His return home, a bus trip that he had managed more on a sort autopilot than by any conscious decisions went by in a blur. Henry checked the single photo he took several times over the course of his brief trip, and no matter how much he had hoped something would change between instances he gazed upon it, nothing did. The boat - the Little Baroness, it was called - was still very much in the centre of the frame. He wondered briefly if there was a fault to the device, that it had been damaged and was overlapping an older image onto the display, but even after taking the time to look through each and every image he had taken, there was no such image. If that was the case, how would the people on the boat have been waving like they were anyway? 
So absorbed in trying to find a logical explanation to this, he almost missed his stop, and so had to scurry apologetically off. 

For better or for worse - and it always did seem to be worse for him - he let the slightest touch of curiosity that was playing in his mind win out. He took a deep breath, pointed the camera to the road then, after a moment which he spent wondering if this was wise, he looked through the camera.

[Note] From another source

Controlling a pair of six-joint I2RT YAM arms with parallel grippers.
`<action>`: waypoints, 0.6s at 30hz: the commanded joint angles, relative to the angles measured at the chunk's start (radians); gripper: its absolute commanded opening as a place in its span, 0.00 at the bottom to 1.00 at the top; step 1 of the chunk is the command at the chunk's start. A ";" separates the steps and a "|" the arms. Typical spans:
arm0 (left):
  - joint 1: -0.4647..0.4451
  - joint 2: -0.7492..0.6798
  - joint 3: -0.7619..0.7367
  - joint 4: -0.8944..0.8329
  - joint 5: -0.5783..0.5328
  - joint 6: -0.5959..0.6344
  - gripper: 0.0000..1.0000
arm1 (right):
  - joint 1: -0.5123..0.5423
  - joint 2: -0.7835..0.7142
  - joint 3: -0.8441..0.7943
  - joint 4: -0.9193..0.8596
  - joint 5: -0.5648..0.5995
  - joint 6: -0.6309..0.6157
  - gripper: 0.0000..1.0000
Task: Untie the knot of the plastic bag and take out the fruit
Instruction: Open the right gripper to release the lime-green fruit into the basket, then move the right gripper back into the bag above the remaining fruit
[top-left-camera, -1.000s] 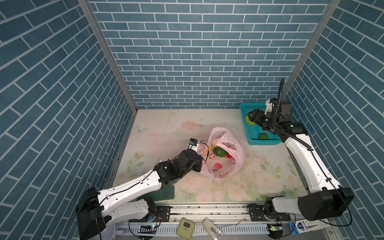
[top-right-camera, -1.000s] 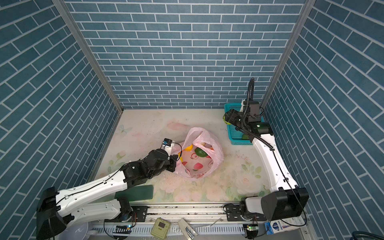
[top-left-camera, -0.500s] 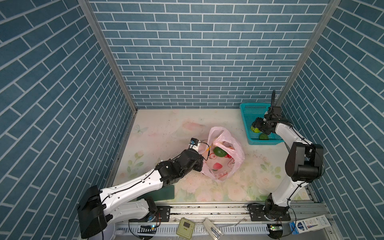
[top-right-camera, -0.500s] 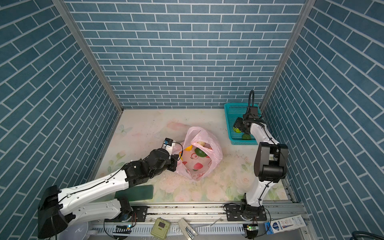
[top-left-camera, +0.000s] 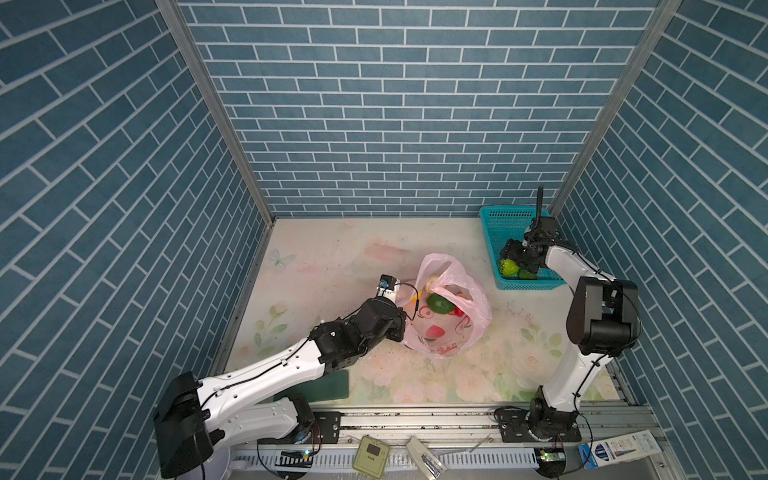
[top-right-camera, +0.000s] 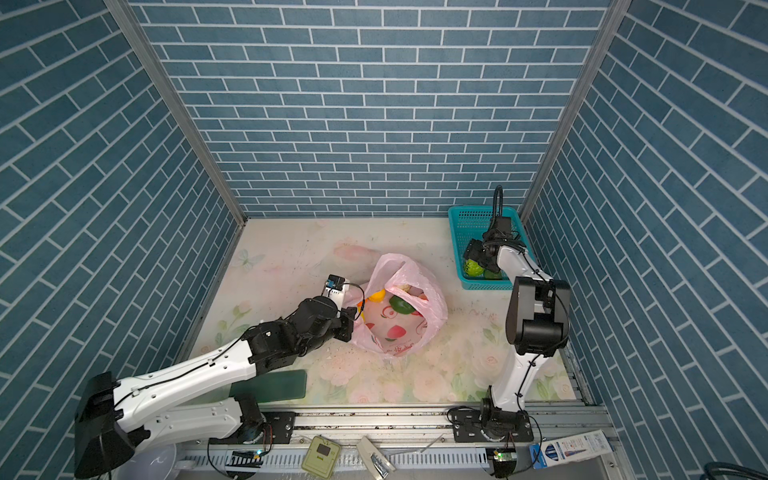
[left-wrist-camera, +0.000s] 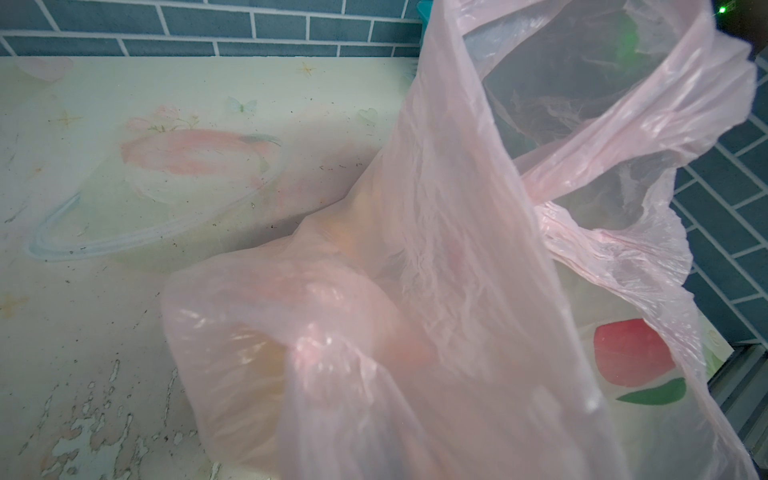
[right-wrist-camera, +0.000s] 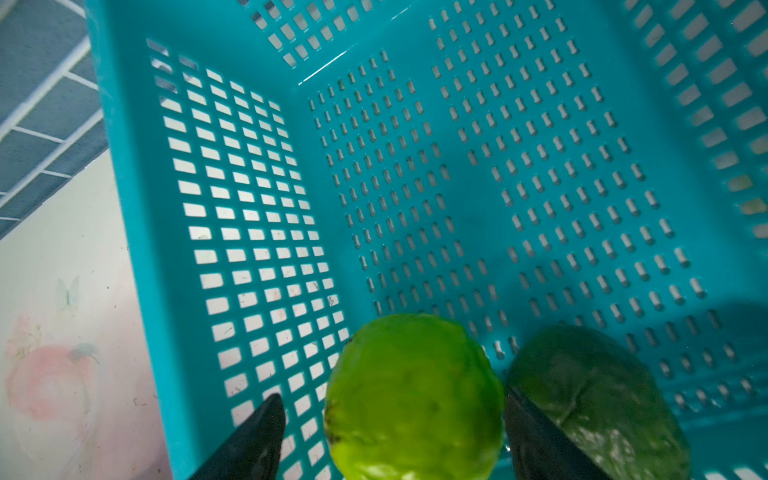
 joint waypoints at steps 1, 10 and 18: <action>0.005 -0.022 0.022 -0.021 -0.018 0.001 0.00 | 0.000 -0.046 0.016 -0.038 0.023 -0.036 0.85; 0.006 -0.023 0.020 -0.023 -0.015 0.004 0.00 | 0.008 -0.164 0.017 -0.139 -0.007 -0.035 0.90; 0.006 -0.037 0.014 -0.019 -0.017 0.008 0.00 | 0.114 -0.415 -0.005 -0.290 -0.078 -0.017 0.93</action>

Well, it didn't show him a boat.
Seated where there was nobody if he wasn't looking through the eyepiece was a young man sitting on the curb, his head in his hands. On reflex, he snapped a photo. It only took a moment or so for the photo to save, but in this time, the man had turned to him. The reason he had his head in his hands like it was was made all too obvious now that he was facing the photographer front on. This was the only way he could keep his head upright, for his neck had clearly been snapped in the same accident that had crushed the previously hidden side of his skull. For a moment, he knew who the figure was, a news story from a few months ago about a hit and run accident in the area had included an image of the victim before the accident, and now the man was staring directly at him. Before the spectre had managed to get any closer to him, Henry turned and broke into a run, ignoring the dull ache of not old enough injuries that protested this, the distance between the perceived safety of his home - a safety that wasn't just due to his more reclusive tendencies - growing with each flying footfall. He almost fell once or twice, his body failing him in a way he had thought he was more used to than he was. The only reason he stopped his flighty escape was that he met the stop of a descending flight of stairs and what little self preservation skills he had kicked in at the last second.